Ruptures et mises à la retraite à 40 %, déduction heures sup étendue aux +250 salariés, réduction générale et minima conventionnels (décret à venir)…
Mise à jour le 04 février 2026
La loi de financement de la sécurité sociale (LFSS) pour 2026, définitivement adoptée le 16 décembre 2025, comporte plusieurs mesures qui impactent directement le coût employeur (cotisations, exonérations, dispositifs de déduction). Important : la loi doit encore franchir l’étape du Conseil constitutionnel avant d’être publiée au Journal officiel.
La LFSS 2026 relève de 30 % à 40 % le taux de la contribution patronale due sur les indemnités de mise à la retraite et de rupture conventionnelle individuelle (CSS art. L. 137-12 modifié).
Pour mémoire, cette contribution spécifique est due sur la fraction d’indemnité exonérée de cotisations de sécurité sociale, peu important qu’elle soit assujettie ou non à CSG/CRDS.
La déduction forfaitaire de cotisations patronales attachée aux heures supplémentaires est étendue aux entreprises de 250 salariés et plus pour les périodes d’emploi courant à partir du 1er janvier 2026 (CSS art. L. 241-18-1 modifié).
Dans les branches où le salaire minimum conventionnel des salariés sans qualification est inférieur au SMIC, la LFSS 2026 prévoit, sous conditions, de remplacer le paramètre SMIC par ce minimum conventionnel inférieur dans la formule du coefficient de la réduction générale (dispositif soumis à décret d’application).

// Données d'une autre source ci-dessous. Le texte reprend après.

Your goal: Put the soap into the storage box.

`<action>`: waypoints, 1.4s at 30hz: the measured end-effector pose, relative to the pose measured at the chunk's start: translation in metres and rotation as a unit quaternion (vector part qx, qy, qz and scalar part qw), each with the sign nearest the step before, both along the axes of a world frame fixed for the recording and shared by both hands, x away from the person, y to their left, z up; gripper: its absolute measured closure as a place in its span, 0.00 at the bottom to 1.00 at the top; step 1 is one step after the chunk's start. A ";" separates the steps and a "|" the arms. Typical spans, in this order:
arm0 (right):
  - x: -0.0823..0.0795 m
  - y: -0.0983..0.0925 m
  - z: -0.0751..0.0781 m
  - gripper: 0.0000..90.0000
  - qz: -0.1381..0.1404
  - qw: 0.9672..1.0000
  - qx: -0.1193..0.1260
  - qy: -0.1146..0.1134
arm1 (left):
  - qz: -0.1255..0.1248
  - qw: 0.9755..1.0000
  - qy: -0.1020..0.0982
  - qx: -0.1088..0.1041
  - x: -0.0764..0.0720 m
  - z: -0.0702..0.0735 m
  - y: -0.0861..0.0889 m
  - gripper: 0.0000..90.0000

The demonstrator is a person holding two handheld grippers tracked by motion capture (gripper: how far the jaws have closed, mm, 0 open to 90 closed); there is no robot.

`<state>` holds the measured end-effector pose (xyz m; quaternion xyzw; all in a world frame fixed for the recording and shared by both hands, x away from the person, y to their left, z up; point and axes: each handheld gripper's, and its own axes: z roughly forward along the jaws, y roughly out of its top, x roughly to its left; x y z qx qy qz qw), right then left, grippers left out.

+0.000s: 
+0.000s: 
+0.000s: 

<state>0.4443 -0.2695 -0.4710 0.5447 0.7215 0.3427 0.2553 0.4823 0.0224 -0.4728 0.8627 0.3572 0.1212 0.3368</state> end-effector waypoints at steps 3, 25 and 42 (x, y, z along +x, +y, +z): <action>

La mesure vise les situations où le minimum conventionnel est resté inférieur au SMIC sur une période de référence, et où aucun accord d’entreprise ni décision unilatérale n’a prévu de salaires supérieurs au SMIC applicable.
Au fil des débats, plusieurs mesures du projet initial ont été supprimées : employeurs et salariés y échappent donc. Pour le volet “paye”, on notera notamment :
En complément des mesures “LFSS”, plusieurs dispositions de la loi de finances pour 2026 ont un impact direct en paie (exonérations, fiscalité, versements mobilité). Certaines avaient été prolongées provisoirement avant adoption définitive du texte.

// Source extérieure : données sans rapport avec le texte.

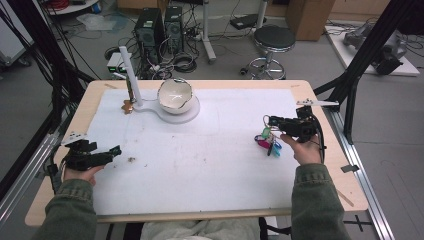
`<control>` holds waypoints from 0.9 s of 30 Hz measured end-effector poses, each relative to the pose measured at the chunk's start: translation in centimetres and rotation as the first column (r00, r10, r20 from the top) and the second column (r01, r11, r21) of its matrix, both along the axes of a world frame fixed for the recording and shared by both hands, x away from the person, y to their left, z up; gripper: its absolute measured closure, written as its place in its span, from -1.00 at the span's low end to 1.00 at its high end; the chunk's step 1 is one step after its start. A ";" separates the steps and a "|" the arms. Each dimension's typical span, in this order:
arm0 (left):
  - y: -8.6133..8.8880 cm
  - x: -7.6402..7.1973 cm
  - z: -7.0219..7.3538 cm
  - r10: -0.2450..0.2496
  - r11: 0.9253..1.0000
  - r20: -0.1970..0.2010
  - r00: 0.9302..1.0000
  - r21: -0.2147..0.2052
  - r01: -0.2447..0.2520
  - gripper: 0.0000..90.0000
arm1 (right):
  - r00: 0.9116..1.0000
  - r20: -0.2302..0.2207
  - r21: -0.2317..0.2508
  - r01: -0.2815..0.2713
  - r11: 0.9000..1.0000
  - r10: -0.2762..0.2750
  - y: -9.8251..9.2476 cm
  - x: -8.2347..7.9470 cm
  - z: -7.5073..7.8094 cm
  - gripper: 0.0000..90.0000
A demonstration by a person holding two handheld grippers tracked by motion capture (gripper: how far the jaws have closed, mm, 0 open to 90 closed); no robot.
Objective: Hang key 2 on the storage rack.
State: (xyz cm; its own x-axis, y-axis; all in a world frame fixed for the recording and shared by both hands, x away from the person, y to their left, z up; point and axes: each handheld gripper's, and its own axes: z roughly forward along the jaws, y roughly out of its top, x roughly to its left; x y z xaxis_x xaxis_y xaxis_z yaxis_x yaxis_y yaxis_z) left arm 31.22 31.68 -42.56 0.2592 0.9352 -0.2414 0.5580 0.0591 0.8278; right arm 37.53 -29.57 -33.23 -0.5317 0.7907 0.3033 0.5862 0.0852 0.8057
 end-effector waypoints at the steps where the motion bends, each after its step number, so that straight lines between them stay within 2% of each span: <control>1: 0.0 0.0 0.0 0.000 1.000 0.000 1.000 0.000 0.000 -0.96 | 1.000 -0.003 0.003 -0.006 1.000 0.006 0.1 0.1 0.2 0.78; 5: 0.0 0.0 0.0 0.002 1.000 0.002 1.000 -0.003 -0.002 -0.96 | 1.000 0.009 -0.005 -0.020 1.000 0.020 0.8 0.4 1.0 0.78; 12: 0.0 0.0 0.0 -0.001 1.000 0.003 1.000 -0.008 0.001 -0.96 | 0.998 -0.002 0.014 -0.056 0.998 0.056 1.8 1.0 2.3 0.78; 16: 0.0 0.0 0.0 -0.001 1.000 0.004 1.000 -0.008 0.001 -0.96 | 0.998 0.006 0.022 -0.066 0.998 0.066 2.5 1.3 2.9 0.78; 27: -0.1 0.0 0.0 -0.012 1.000 0.004 1.000 -0.002 0.012 -0.96 | 0.992 0.016 0.031 -0.128 0.991 0.128 4.7 2.2 4.8 0.78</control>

La prise en charge obligatoire de 50 % des abonnements de transport public ou de location de vélos reste exonérée de cotisations, de CSG/CRDS et d’impôt. En 2026, le régime de faveur est prolongé pour la part facultative excédant 50 %, dans la limite de 25 % supplémentaires.
En pratique : la prise en charge employeur peut donc être exonérée jusqu’à 75 % du coût de l’abonnement en 2026, dans les mêmes conditions que la part obligatoire.
La loi de finances clarifie le VMRR : effectif d’assujettissement (au moins 11 salariés), niveau d’appréciation (région/collectivité), assiette (alignée sur celle des cotisations de sécurité sociale), et liste de structures exonérées (certaines associations/fondations à but non lucratif à caractère social, associations intermédiaires).
Le VMRR est également ouvert aux collectivités de l’article 73 : Guadeloupe, Guyane, Martinique, La Réunion, Mayotte.
Les pourboires remis volontairement par les clients (directement au salarié ou via l’employeur puis reversés) restent, sous condition de niveau de rémunération (≤ 1,6 SMIC hors pourboires), exclus de l’assiette des cotisations sociales (y compris CSG/CRDS) et exonérés d’impôt sur le revenu.
La loi de finances prolonge ce dispositif jusqu’en 2028 inclus.
Création d’une nouvelle variante de JEI : les JEII, dispositif temporaire dont l’abrogation est programmée au 1er janvier 2029. Les JEII doivent répondre aux critères généraux JEI, et satisfaire des conditions liées à l’économie sociale et solidaire / utilité sociale et à un niveau de dépenses de recherche.
Effet paie : les JEII peuvent prétendre à l’exonération de cotisations patronales attachée aux JEI, selon les règles applicables.